● **Task directions**:
In this exercise, print only the lines from the line with "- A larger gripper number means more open" to the last line of the data below, inclusive. Any pictures should be left out.

Given information section start

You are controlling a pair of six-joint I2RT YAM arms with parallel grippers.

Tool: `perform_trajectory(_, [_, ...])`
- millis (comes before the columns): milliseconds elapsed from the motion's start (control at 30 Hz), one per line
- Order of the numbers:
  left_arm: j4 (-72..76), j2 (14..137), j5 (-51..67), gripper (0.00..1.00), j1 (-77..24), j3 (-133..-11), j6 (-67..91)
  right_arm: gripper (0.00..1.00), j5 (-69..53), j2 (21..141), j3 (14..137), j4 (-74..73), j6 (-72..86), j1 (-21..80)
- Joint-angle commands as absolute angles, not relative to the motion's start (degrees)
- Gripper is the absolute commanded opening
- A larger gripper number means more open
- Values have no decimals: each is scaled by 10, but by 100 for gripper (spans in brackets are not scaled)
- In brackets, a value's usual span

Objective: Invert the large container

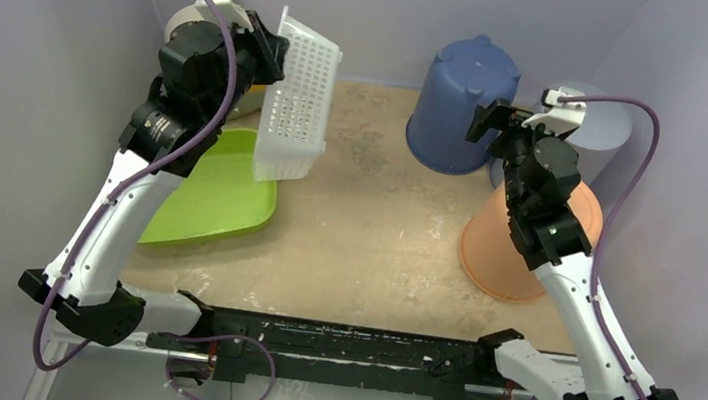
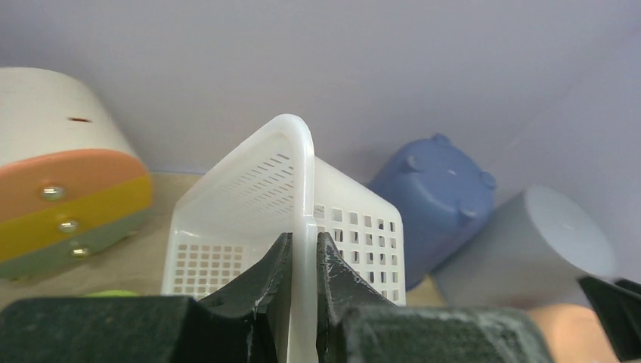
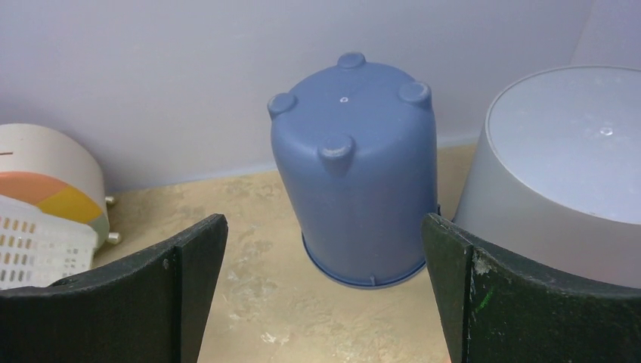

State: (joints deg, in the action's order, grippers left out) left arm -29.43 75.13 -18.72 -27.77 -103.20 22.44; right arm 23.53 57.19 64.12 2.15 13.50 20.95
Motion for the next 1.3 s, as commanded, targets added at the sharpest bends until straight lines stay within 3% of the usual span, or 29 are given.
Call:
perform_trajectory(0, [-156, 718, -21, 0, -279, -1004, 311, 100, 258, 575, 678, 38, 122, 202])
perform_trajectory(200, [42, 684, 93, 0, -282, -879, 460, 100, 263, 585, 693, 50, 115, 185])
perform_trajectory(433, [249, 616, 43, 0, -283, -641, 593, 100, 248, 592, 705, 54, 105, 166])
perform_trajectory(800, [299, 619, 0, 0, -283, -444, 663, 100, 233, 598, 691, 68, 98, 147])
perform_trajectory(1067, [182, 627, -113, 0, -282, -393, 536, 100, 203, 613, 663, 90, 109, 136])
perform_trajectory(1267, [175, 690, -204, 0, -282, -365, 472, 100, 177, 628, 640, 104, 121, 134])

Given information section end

● **Completed task**:
- A larger gripper number means more open
- Values have no decimals: each is scaled by 10, but by 100 for gripper (spans in brackets are not scaled)
- In brackets, a value's usual span

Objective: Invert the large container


State: (joints deg, in the action's order, grippers left out) left arm -29.43 75.13 -18.72 -27.77 -103.20 22.44; right arm 23.53 57.19 64.12 2.15 13.50 20.95
Motion for the next 1.3 s, as commanded, targets added at the sharpest bends until straight lines stay within 3% of the usual span, or 29 are given.
Call:
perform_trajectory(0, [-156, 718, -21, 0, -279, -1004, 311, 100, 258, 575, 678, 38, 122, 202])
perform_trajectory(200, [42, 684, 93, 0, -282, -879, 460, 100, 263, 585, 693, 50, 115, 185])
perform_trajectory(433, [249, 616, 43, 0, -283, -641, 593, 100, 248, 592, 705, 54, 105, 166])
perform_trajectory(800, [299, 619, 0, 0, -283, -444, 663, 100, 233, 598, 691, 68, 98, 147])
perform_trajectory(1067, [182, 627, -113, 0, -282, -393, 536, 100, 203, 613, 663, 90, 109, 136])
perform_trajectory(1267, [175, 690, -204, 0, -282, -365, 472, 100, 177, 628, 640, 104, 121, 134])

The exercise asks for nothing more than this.